### [WORK REQUIRED]
Can the data below be set down again exactly, line for line?

### [INPUT DATA]
[Start of Attachment]

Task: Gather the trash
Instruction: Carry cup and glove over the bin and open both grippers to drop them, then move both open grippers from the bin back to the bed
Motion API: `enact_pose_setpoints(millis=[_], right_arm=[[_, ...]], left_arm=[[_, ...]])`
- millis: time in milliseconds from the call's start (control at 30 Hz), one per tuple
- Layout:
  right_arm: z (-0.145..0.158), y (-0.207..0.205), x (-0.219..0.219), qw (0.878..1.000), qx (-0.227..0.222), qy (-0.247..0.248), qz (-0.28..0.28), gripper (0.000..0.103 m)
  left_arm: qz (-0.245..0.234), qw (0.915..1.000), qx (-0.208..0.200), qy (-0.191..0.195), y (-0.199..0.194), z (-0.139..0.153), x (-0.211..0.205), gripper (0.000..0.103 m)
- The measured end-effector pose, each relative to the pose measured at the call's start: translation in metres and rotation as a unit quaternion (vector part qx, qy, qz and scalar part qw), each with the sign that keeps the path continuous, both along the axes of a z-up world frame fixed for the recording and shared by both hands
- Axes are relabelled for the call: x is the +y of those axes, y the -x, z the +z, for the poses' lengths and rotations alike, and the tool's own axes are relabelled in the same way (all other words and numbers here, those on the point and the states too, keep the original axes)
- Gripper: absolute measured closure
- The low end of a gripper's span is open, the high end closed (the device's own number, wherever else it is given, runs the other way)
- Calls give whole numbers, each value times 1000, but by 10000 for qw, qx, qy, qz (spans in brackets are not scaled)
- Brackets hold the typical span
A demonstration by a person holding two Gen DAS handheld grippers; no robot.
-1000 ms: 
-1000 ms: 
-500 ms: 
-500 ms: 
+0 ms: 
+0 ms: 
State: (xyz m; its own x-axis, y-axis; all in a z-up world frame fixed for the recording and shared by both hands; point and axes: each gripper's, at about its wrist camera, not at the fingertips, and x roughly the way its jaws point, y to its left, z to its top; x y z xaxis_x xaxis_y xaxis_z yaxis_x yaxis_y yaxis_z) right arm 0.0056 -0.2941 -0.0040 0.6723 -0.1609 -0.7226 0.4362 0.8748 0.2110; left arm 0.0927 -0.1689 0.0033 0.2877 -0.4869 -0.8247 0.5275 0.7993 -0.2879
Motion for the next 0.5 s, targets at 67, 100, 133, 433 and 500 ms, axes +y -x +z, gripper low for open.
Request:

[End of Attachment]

### [EXERCISE OUTPUT]
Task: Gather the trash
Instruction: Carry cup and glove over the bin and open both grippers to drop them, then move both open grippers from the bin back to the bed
Motion API: `enact_pose_setpoints(millis=[_], right_arm=[[_, ...]], left_arm=[[_, ...]])`
- millis: time in milliseconds from the call's start (control at 30 Hz), one per tuple
- Layout:
  right_arm: z (-0.145..0.158), y (-0.207..0.205), x (-0.219..0.219), qw (0.878..1.000), qx (-0.227..0.222), qy (-0.247..0.248), qz (-0.28..0.28), gripper (0.000..0.103 m)
  left_arm: qz (-0.245..0.234), qw (0.915..1.000), qx (-0.208..0.200), qy (-0.191..0.195), y (-0.199..0.194), z (-0.139..0.153), x (-0.211..0.205), gripper (0.000..0.103 m)
- The measured end-effector pose, each relative to the pose measured at the call's start: translation in metres and rotation as a unit quaternion (vector part qx, qy, qz and scalar part qw), each with the sign that keeps the path continuous, both along the axes of a z-up world frame fixed for the recording and shared by both hands
- Axes are relabelled for the call: x is the +y of those axes, y the -x, z the +z, for the poses' lengths and rotations alike, and the tool's own axes are relabelled in the same way (all other words and numbers here, those on the point and the states too, keep the original axes)
- Gripper: absolute measured closure
- The low end of a gripper's span is open, the high end closed (the device's own number, wherever else it is given, runs the other way)
- Calls give whole numbers, each value times 1000, but by 10000 for qw, qx, qy, qz (spans in brackets are not scaled)
- Brackets hold the typical span
A demonstration by a person holding two Gen DAS handheld grippers; no robot.
-1000 ms: 
-1000 ms: 
-500 ms: 
-500 ms: 
+0 ms: 
+0 ms: 
State: (xyz m; its own x-axis, y-axis; all in a z-up world frame fixed for the recording and shared by both hands; point and axes: each gripper's, at about its wrist camera, not at the fingertips, and x roughly the way its jaws point, y to its left, z to its top; x y z xaxis_x xaxis_y xaxis_z yaxis_x yaxis_y yaxis_z) right arm 0.0056 -0.2941 -0.0040 0.6723 -0.1609 -0.7226 0.4362 0.8748 0.2110; left arm 0.0927 -0.1689 0.0033 0.2877 -0.4869 -0.8247 0.5275 0.7993 -0.2879
Motion for the next 0.5 s, targets at 67, 100, 133, 433 and 500 ms, axes +y -x +z, gripper low for open.
Request:

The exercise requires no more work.